A school can be sanctioned if more than 40% of the students fall below the 40th percentile. When the rule makers wrote this astounding mandate, some well-intentioned statistician should have stepped forward and explained to them what constitutes a percentile. The 40th percentile of any group is, by definition, the bottom 40% of the group according to whatever is being measured. The membership or makeup of that group can change as individual people improve or slide back, but the bottom 40% will always fall below the 40th percentile. If 45% fall below that mark, then it’s no longer the 40th percentile. It’s the 45th percentile. And there will always be a bottom 40% unless the group is perfectly homogenous. Percentiles don’t exist in homogenous groups since they are a component of variation. A statistically (and mathematically) ambiguous and illogical rule like this helps explain why the students tutored under No Child Left Behind now rank #25 in the world in their mathematics proficiency. Furthermore, I personally believe that the sub-prime foreclosure mess was enabled by a deplorable lack of basic arithmetic understanding in a huge portion of our population. A math illiterate makes an easy financial victim. This stuff matters.

No Child Left Behind also measures sub-groups, like boys, or minorities, or students with IEP's (special education students) — all of whom must be tracked and shown to be improving. One of the ways, certainly not the only way, but in fact a major way that students are identified for special education is their failure to succeed. After the school follows the federal law and identifies these students as failing to succeed, then we punish the school for their failure to succeed. The sad fact is that many truly good schools have been put on the President's watch list for failure to meet all the criteria for special education student improvement. One way to game the system and improve special education scores would be to put students who scored better into the special education programs to boost the average. Wanna guess if any school has tried that? I don't know specifically if it's been done and I hope it hasn't. I suspect, however, that the schools on the watch list for failure to improve special education scores have been too diligent by only allowing truly disabled students into their programs. As a result, their standardized test score averages don't improve very much.
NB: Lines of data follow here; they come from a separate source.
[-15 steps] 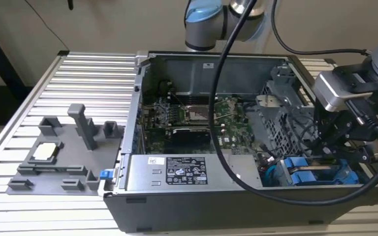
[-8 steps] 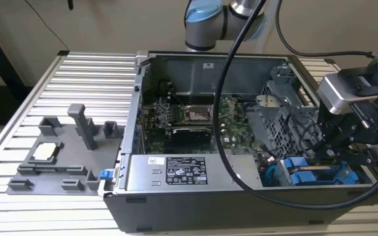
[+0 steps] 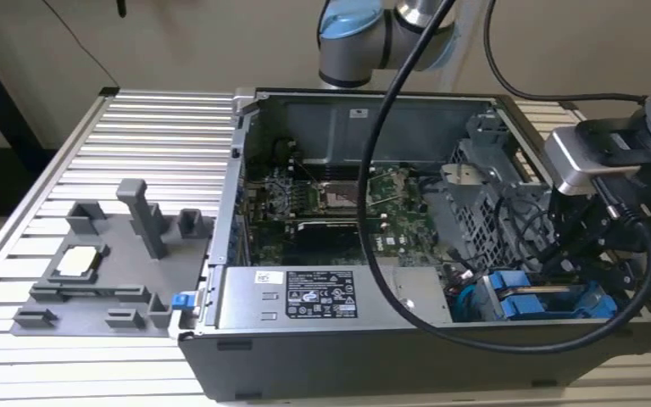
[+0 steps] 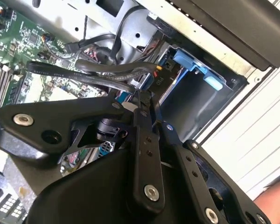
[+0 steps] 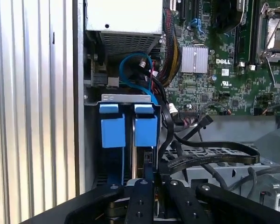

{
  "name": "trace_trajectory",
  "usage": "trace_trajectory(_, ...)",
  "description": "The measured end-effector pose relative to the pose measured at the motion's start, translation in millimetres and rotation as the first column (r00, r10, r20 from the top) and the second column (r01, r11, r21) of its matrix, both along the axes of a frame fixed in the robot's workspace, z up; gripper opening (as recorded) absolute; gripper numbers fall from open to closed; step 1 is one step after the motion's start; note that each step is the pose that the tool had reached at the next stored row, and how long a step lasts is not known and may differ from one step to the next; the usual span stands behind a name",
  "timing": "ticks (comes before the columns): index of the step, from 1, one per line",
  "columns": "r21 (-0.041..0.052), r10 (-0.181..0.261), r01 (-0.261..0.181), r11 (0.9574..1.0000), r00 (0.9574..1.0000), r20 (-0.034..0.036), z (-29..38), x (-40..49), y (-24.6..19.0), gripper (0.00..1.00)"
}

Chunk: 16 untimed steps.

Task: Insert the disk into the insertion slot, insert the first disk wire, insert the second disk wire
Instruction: 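Insert the second disk wire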

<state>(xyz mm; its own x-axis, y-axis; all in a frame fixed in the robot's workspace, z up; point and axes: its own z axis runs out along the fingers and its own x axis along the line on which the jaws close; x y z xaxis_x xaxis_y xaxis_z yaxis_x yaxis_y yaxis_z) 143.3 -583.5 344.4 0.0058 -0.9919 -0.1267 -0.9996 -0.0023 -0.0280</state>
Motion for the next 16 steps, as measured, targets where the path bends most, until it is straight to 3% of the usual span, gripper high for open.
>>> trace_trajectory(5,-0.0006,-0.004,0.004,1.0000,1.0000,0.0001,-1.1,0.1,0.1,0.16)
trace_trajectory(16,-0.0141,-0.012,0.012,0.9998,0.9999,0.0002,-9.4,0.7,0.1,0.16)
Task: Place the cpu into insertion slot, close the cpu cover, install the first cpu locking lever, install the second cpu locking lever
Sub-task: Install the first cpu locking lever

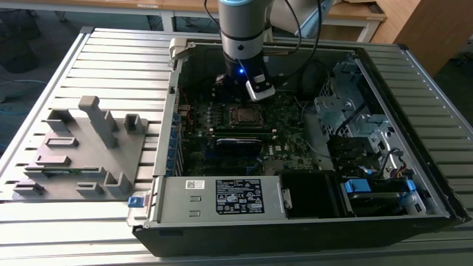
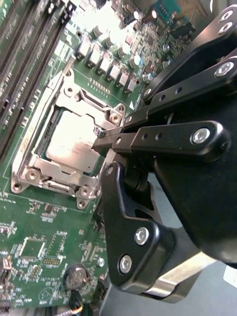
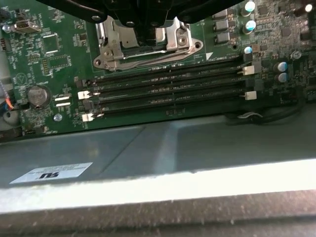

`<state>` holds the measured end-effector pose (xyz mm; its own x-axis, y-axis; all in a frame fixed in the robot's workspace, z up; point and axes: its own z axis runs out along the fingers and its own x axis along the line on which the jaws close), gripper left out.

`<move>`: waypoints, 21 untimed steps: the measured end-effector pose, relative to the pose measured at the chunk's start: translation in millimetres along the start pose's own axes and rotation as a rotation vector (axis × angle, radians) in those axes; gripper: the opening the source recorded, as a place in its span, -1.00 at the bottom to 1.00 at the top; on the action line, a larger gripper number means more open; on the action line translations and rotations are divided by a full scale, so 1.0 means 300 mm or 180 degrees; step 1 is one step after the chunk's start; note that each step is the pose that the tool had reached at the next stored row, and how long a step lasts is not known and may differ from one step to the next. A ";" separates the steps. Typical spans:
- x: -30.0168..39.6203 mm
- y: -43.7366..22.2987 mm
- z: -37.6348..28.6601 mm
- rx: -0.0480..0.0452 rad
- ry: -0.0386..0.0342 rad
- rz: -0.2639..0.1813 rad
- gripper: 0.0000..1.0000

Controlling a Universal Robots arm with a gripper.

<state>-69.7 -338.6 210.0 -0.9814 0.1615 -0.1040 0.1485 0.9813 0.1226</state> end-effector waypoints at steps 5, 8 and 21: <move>0.000 0.000 0.000 0.0018 0.0012 -0.0001 -0.80; -0.005 0.001 0.001 0.0021 0.0015 -0.0001 -0.80; -0.037 0.010 0.005 0.0406 -0.0025 -0.0025 -0.80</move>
<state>-58.1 -337.2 210.0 -0.9817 0.1540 -0.1124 0.1555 0.9878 -0.0047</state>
There’s also some sort of rule requiring schools to write goals based on standardized test scores. The goal might be something like, “The percent of 8th grade boys falling below the 40th percentile in Math will decrease in the 20XX - 20XX school year." Or "The average reading score of 4th grade girls will increase for the 20XX school year." Something specific and measurable has to be turned in to the watchdogs. However, it's not too hard to pick out from the current 4th and/or 8th grade classes an area where the students don't succeed well, and then compare that with the current 3rd and 7th grade classes to see if they typically do better. Bingo. There's your goal for next year. This I'm also sure isn't done anywhere. Wanna bet?

It’s all just a game. So let’s look at some results after six years of this Bush initiative. The overall high-school dropout rate across America is now 25%-- the highest since the Great Depression. Admittedly, that rate is artificially elevated by a 70% dropout rate in some inner-city minority student populations. Amazingly, this dropout pattern actually serves to elevate average test scores in some problem schools. Once a slow learner drops out, he or she no longer drags down the average, and by No Child Left Behind standards, things actually look better. I wonder if some young people are ever motivated to drop out because they resent being mere pawns in a heavy-handed government game plan? Seems like a reasonable possibility.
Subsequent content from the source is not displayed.